*Problem statement*:
Starting at the top of the entries below, set down every line exactly, please, until you reach the line with "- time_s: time", which is included too.

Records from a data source
==========

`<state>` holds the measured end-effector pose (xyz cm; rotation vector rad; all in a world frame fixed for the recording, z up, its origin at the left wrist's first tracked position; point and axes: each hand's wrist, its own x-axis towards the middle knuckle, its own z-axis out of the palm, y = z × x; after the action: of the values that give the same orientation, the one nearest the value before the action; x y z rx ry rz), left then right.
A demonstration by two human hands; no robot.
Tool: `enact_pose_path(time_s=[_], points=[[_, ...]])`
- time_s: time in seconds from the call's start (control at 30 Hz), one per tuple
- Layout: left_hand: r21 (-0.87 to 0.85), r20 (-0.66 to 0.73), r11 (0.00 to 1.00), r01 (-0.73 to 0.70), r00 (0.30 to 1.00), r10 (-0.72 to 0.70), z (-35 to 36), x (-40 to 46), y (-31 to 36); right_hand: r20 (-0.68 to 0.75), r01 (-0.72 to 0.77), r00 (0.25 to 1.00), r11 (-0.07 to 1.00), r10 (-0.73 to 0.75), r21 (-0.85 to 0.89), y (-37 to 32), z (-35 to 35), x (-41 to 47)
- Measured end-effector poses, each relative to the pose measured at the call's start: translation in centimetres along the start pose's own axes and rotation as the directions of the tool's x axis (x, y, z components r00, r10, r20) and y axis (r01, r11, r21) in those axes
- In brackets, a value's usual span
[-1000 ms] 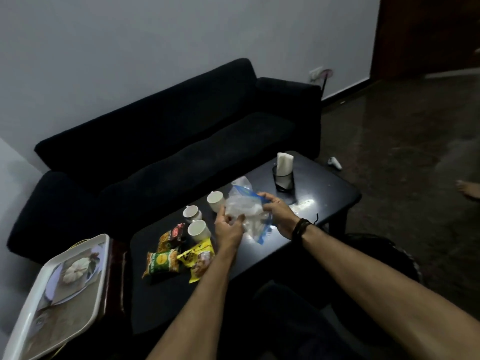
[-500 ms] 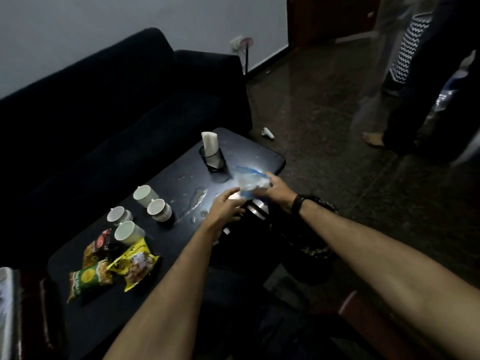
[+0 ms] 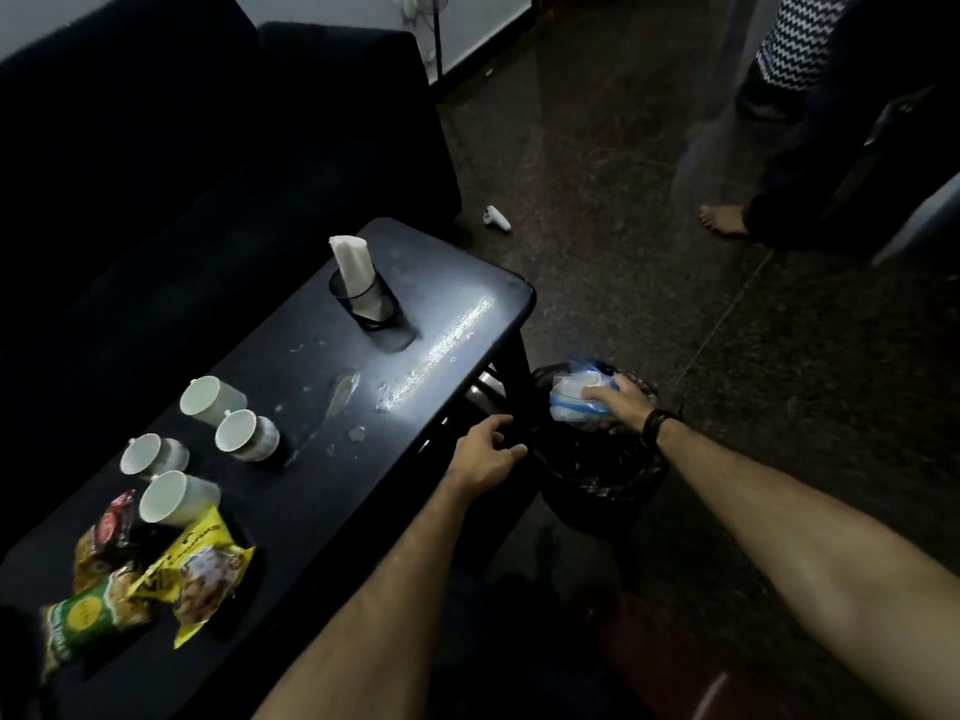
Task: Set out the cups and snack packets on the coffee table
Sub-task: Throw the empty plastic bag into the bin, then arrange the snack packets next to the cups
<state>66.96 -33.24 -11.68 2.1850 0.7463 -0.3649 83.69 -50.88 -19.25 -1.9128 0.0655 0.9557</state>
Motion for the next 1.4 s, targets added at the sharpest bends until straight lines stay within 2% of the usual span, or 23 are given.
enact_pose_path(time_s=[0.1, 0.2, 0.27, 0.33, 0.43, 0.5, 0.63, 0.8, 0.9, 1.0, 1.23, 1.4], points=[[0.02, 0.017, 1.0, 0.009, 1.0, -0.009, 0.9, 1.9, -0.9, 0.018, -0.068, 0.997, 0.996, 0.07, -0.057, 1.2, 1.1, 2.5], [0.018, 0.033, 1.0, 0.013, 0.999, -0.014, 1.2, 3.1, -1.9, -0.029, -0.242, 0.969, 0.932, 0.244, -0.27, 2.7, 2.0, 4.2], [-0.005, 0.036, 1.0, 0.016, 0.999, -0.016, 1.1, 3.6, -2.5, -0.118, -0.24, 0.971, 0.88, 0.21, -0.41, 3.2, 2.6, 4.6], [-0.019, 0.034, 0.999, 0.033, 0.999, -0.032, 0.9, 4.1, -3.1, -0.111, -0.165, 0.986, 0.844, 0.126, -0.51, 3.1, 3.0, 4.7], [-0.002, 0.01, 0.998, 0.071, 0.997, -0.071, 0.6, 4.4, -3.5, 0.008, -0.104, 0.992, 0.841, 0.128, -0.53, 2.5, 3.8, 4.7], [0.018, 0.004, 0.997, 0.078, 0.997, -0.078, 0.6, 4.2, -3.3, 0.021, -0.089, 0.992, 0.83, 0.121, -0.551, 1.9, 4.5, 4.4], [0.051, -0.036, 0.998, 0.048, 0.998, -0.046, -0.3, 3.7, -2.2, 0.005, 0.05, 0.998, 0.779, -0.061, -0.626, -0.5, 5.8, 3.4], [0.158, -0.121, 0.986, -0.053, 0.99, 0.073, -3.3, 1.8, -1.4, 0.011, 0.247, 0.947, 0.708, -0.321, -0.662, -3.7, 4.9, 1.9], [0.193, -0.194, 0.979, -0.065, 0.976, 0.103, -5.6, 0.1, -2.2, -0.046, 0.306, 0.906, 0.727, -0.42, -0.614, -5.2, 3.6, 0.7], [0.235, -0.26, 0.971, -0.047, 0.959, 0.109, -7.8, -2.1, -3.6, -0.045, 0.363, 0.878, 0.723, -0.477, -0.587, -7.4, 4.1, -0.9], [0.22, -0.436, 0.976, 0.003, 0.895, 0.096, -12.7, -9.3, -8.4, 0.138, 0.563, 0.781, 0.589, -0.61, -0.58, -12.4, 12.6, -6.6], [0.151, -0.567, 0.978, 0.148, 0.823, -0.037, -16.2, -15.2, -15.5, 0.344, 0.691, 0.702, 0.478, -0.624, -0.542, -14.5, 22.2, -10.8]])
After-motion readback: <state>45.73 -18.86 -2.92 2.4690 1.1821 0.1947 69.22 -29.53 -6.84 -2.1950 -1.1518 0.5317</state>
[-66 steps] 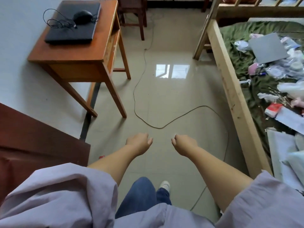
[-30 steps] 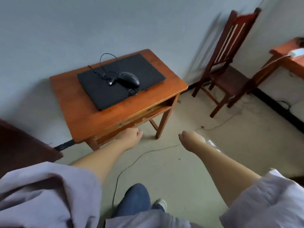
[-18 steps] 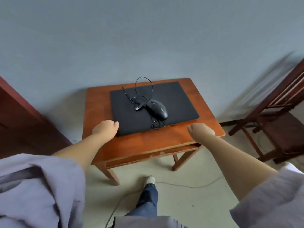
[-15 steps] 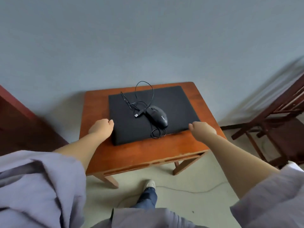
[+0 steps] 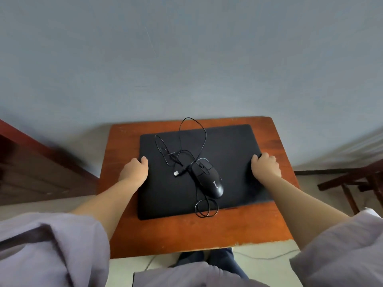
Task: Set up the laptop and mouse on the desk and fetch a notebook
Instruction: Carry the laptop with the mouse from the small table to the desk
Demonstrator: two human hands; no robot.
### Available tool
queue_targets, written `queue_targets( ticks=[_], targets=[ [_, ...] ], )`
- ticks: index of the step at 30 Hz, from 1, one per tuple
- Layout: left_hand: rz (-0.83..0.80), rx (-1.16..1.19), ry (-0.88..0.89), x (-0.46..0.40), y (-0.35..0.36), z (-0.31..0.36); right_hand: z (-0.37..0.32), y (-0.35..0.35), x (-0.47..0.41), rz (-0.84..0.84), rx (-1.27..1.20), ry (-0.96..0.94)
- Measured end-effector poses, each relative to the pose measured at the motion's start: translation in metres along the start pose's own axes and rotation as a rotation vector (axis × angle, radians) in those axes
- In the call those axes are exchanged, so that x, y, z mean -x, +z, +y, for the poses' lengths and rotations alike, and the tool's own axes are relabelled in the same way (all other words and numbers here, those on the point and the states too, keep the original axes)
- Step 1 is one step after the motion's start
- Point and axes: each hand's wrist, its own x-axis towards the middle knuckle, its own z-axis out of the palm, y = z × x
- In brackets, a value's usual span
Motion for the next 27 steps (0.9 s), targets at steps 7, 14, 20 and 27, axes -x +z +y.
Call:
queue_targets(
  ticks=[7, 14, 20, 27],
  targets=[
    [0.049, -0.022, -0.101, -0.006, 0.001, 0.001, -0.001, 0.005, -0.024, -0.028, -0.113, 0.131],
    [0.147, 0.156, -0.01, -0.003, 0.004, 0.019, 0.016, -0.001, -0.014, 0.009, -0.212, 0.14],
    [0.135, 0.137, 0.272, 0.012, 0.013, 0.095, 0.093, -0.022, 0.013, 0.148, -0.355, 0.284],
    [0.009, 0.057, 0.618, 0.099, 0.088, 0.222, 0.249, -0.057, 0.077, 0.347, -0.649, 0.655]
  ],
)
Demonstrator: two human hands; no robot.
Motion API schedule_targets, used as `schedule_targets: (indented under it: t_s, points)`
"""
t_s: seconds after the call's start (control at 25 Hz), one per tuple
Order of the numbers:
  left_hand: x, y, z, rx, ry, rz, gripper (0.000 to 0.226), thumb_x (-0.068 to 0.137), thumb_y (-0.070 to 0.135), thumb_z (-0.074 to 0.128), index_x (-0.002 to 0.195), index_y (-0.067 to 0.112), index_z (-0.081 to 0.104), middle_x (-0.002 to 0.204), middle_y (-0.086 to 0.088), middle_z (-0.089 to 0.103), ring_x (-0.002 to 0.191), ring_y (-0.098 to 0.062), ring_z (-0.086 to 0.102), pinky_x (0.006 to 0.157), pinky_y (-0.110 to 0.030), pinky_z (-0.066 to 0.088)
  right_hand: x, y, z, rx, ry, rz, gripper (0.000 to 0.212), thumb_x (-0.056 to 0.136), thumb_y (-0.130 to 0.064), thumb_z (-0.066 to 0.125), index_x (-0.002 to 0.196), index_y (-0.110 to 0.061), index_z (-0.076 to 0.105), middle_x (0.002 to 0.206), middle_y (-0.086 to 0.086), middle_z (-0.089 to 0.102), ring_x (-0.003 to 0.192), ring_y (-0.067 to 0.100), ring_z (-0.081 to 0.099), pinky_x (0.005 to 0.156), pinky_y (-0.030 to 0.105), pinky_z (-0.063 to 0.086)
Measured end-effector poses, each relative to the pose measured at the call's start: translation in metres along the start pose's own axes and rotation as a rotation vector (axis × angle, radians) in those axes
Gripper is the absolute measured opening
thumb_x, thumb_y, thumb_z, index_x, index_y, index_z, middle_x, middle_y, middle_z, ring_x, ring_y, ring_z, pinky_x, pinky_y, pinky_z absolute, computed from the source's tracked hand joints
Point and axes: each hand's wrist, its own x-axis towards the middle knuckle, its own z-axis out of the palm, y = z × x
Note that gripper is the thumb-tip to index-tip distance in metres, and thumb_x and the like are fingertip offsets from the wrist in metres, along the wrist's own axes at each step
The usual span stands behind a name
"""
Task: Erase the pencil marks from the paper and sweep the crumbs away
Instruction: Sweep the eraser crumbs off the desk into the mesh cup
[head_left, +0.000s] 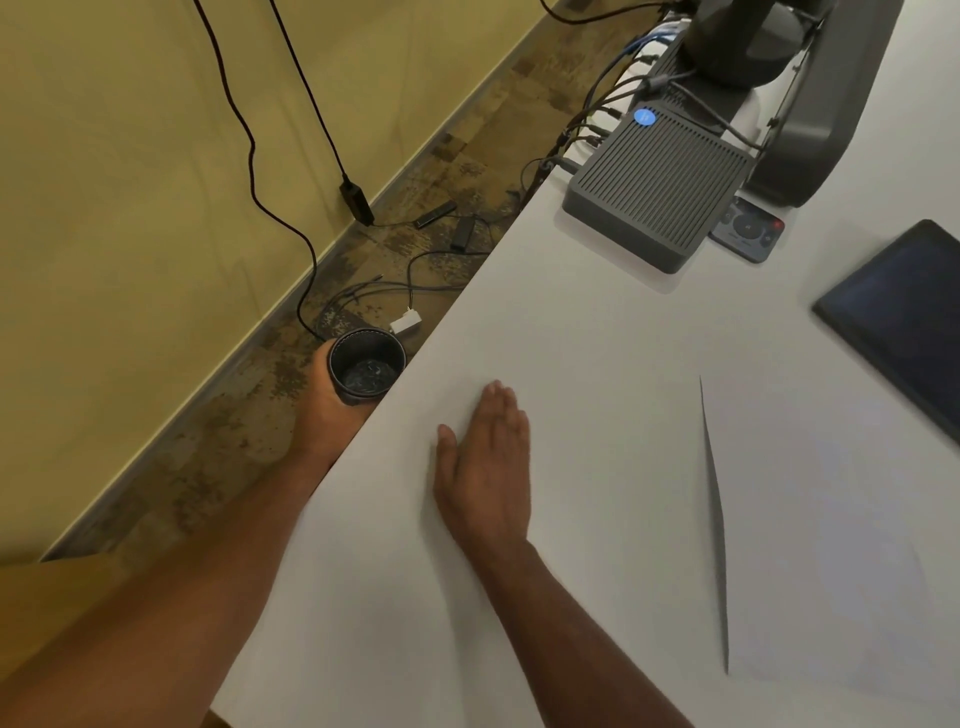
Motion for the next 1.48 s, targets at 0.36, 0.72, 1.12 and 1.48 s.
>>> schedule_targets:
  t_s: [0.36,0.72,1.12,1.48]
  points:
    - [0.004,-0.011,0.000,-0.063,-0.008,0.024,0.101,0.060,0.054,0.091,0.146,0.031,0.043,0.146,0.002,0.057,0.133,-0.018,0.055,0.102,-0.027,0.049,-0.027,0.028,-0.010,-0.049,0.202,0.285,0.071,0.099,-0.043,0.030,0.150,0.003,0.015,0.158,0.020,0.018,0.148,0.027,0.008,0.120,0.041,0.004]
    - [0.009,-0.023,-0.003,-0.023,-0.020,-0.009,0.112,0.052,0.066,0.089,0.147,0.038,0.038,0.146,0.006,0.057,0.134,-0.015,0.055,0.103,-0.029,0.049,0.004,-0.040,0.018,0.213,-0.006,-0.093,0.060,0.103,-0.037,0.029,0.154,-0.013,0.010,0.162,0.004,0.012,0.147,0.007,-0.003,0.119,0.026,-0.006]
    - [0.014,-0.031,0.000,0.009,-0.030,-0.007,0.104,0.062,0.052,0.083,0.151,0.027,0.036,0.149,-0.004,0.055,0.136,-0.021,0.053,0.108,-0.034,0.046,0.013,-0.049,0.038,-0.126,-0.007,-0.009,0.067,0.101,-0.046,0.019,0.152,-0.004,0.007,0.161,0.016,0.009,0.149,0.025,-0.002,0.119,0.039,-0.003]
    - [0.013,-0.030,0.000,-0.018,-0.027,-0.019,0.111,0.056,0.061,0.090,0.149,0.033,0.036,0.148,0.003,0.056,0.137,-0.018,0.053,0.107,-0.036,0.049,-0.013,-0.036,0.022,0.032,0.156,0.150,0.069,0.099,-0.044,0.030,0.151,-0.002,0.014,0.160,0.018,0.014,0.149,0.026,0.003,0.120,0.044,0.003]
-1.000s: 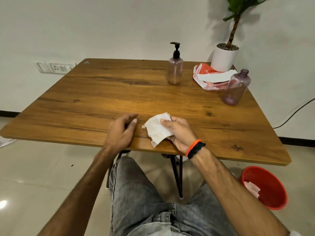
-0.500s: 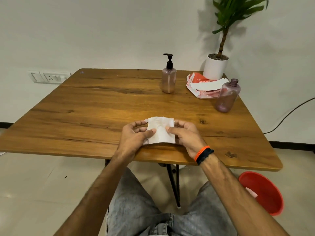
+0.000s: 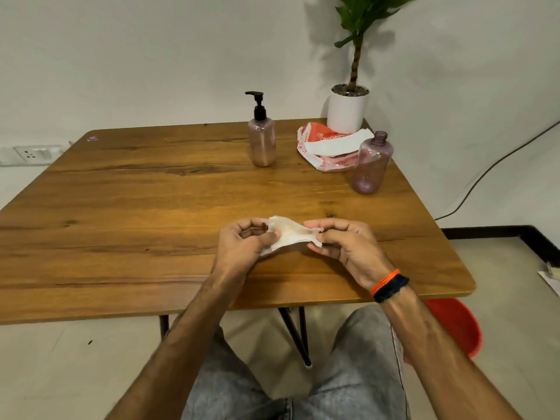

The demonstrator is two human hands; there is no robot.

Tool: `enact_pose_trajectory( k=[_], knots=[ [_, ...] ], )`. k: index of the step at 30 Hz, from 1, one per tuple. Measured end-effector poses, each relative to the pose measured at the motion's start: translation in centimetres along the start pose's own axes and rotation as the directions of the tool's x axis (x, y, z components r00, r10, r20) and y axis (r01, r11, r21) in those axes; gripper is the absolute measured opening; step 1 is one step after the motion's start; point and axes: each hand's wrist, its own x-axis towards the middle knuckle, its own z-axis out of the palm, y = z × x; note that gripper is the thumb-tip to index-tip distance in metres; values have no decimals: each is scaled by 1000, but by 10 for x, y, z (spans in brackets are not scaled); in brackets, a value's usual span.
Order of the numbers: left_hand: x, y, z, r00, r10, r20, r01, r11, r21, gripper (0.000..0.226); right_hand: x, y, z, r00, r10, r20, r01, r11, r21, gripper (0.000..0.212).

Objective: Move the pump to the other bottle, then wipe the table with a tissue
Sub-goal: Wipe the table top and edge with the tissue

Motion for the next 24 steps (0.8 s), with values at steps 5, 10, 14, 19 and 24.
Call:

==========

*Answer to this problem*:
`<state>` holds the measured end-effector pose (xyz cm; rotation vector rad; all in a world frame fixed for the recording, z up, its origin at the left wrist's first tracked position; point and axes: each hand's wrist, its own x-axis towards the middle knuckle, its own z-axis out of the palm, y = z × x; after the action: of the values that give the same orientation, the one nearest the value before the action; x y z rx ry rz), left then right.
A demonstration by two human hands; no robot.
Tool: `enact_pose_path(time_s=[_], points=[[_, ...]])`
- time_s: time in seconds from the call's start (control at 30 Hz), one per tuple

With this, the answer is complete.